Ben-Shalom noted that the military rejects potential recruits for many reasons and some of the medical reasons may apply to transgender identity.

She noted that the pro-transgender group Human Rights Campaign admits that “29.9 percent of females identifying as trans have tried to commit suicide, 41.8 percent of non-binary youth have tried to commit suicide, and ‘over half’ of males identifying as trans have tried.”

“That’s terrible. These people need help!” Ben-Shalom declared. “But they don’t belong in the military. Who is willing to take a chance and place a gun in the hands of a person who might want to commit suicide?”

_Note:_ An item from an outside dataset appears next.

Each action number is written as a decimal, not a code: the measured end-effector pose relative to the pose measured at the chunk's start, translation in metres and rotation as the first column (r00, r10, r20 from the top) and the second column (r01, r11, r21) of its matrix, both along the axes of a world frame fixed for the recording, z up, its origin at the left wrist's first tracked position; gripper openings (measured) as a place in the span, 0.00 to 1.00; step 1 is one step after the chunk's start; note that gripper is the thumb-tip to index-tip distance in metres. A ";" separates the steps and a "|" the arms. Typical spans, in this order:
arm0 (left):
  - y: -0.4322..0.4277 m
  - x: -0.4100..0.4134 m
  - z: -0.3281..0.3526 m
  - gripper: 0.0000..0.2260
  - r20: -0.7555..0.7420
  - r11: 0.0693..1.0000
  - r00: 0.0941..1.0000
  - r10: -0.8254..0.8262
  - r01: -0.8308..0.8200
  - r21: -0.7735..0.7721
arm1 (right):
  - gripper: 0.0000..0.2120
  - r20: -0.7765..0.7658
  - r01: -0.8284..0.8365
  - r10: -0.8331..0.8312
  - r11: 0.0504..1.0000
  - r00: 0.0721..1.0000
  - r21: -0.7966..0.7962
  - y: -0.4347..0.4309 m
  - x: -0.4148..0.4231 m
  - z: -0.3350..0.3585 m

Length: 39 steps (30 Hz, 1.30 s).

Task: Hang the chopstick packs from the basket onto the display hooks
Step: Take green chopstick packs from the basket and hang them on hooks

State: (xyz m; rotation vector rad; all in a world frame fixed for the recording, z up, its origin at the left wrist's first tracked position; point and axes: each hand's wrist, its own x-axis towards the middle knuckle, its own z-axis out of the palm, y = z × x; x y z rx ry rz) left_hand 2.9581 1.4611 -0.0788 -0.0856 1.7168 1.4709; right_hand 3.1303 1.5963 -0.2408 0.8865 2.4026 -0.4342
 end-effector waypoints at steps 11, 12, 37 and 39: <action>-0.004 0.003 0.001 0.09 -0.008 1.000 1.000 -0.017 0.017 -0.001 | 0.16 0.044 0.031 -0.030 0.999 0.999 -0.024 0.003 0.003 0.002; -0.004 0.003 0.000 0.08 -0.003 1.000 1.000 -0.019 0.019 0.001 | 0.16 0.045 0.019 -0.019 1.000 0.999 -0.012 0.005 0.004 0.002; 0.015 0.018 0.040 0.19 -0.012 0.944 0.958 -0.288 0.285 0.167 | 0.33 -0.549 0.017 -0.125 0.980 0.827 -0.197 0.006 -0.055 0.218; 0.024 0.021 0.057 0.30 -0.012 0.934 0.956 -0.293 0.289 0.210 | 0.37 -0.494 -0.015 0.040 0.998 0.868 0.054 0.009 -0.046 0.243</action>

She further argued that while “a person’s sexuality is part and parcel of what makes up that person,” transgender identity is malleable. “By using talk therapy or just letting so-called transgender kids grow up, studies indicate that up to 94 percent of these kids will grow out of their ‘transgender identity.’ So we can see that transgenderism may not be firmly part and parcel of the makeup of a human being.”

Lt. Gen. Tom Spoehr, director of the Center for National Defense at the Heritage Foundation, warned that Biden’s new policy “will contribute to a reduced level of military readiness in our armed forces, which are already hard-pressed to defend American interests around the globe.”

“After considerable study, the previous administration found gender dysphoric people attempt suicide at about nine times the rate of the general population,” Spoehr noted. “Service members diagnosed with gender dysphoria are also nine times more likely to have mental health encounters with a professional. Military service is inherently stressful. The suicide rate in the military already exceeds the general population’s. It would be immoral to place individuals at higher risk from mental injury – such as those suffering from gender dysphoria – in a situation where they are likely to experience extraordinary stress” (emphasis original).

In addition to this reversal of Trump’s military policy on transgenderism, Biden has issued an executive order banning “discrimination” on the basis of gender identity in many aspects of American society. This order requires schools to open girls’ restrooms, locker rooms, and sports leagues to biological boys. It requires health care plans to pay for experimental transgender “treatments” and requires doctors and hospitals to perform them.

Such policies destroy the fundamental rights of women in various arenas. Such a policy leaves women vulnerable to male perverts posing as transgender who may prey on them in restrooms and locker rooms. This policy destroys fair competition in women’s sports, since males have biological advantages over females that cannot be erased by simply identifying as female. Duke Law School professor Doriane Lambelet Coleman warned that if women’s sports must admit biological men, “the very best women in the world would lose to literally thousands of boys and men, including thousands who would be considered second-tier.”

VIP: Man Sues USA Powerlifting So He Can Beat Women by Identifying as Transgender

Yet Biden’s transgender agenda also threatens the integrity of the science and medical establishment. Shortly before his inauguration, Biden tapped Pennsylvania Health Secretary Rachel Levine (a biological male originally named Richard Levine) for assistant secretary of health at the Department of Health and Human Services (HHS). Levine has a questionable record on COVID-19, but his gender identity also poses a serious problem.

By placing an openly transgender person in a key health position, Biden sent a dangerous message about science and medicine.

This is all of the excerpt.